• Task objective
Repeat the whole listing below exactly as it reads.

• Information supplied
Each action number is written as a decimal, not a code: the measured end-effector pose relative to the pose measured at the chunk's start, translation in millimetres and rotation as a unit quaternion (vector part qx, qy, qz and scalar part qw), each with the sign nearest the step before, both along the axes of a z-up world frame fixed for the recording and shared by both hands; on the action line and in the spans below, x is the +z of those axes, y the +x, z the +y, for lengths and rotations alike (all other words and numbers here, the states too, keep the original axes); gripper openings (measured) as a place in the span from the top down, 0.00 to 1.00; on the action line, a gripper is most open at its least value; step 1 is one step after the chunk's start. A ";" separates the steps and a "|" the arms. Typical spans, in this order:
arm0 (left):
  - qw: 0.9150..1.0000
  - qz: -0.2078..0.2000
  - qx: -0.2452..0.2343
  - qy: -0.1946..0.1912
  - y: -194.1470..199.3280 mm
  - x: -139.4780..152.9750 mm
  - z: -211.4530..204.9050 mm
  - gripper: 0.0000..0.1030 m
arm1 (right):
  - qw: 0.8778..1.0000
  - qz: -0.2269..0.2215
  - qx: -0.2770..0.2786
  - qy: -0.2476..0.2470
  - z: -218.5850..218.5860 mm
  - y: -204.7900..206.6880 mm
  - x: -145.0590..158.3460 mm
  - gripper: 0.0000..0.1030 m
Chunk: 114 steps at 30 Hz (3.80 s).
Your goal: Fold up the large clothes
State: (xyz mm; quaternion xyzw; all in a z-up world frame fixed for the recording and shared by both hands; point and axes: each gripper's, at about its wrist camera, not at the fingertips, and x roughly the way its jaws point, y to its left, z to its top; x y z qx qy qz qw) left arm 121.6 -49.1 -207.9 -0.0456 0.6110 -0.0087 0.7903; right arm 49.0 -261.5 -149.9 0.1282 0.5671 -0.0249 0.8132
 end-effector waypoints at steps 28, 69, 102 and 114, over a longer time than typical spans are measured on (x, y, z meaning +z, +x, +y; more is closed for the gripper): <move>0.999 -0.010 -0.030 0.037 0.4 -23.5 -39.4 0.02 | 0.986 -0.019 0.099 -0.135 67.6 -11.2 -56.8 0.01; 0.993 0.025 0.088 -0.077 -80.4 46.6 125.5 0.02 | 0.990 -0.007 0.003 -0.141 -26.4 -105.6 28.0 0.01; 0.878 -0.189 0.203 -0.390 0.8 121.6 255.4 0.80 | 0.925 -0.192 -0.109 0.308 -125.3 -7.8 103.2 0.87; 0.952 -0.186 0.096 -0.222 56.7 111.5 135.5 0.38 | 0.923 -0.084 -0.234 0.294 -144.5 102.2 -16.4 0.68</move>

• Exercise result
Each action number is written as a decimal, not a code: the measured end-effector pose relative to the pose measured at the chunk's start, translation in millimetres and rotation as a unit quaternion (vector part qx, qy, qz and scalar part qw), each with the sign nearest the step before, both along the axes of a z-up world frame fixed for the recording and shared by both hands; on the action line and in the spans below, x is the +z of those axes, y the +x, z the +y, for lengths and rotations alike (all other words and numbers here, the states too, keep the original axes); gripper openings (measured) as a place in the span from the top down, 0.00 to 1.00; on the action line, a gripper is most open at its least value; step 1 is one step after the chunk's start. A ";" separates the steps and a "|" the arms. Typical spans, in this order:
arm0 (left):
  - qw: 0.9150..1.0000
  - qz: -0.2078..0.2000
  - qx: -0.2452..0.2343
  - qy: -0.1946..0.1912
  - y: -194.1470..199.3280 mm
  - x: -139.4780..152.9750 mm
  - z: -211.4530..204.9050 mm
  - gripper: 0.0000..0.1030 m
arm1 (right):
  - qw: 0.8778..1.0000
  - qz: -0.2269..0.2215
  - qx: -0.2770..0.2786
  - qy: -0.2476..0.2470
  - z: -218.5850..218.5860 mm
  - y: -204.7900..206.6880 mm
  - x: -145.0590..158.3460 mm
  - gripper: 0.0000..0.1030 m
Chunk: 114 steps at 30 Hz (3.80 s).
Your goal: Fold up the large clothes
State: (xyz mm; quaternion xyzw; all in a z-up world frame fixed for the recording and shared by both hands; point and axes: each gripper's, at about its wrist camera, not at the fingertips, and x roughly the way its jaws point, y to its left, z to its top; x y z qx qy qz qw) left arm 121.6 -49.1 -207.9 -0.0456 0.6110 -0.0087 0.7903; right arm 49.0 -261.5 -149.9 0.1282 0.5671 -0.0249 0.8132
 end-effector waypoints at steps 28, 69, 102 and 114, over a longer time than typical spans are measured on (x, y, z meaning +z, +x, +y; more is closed for the gripper): <move>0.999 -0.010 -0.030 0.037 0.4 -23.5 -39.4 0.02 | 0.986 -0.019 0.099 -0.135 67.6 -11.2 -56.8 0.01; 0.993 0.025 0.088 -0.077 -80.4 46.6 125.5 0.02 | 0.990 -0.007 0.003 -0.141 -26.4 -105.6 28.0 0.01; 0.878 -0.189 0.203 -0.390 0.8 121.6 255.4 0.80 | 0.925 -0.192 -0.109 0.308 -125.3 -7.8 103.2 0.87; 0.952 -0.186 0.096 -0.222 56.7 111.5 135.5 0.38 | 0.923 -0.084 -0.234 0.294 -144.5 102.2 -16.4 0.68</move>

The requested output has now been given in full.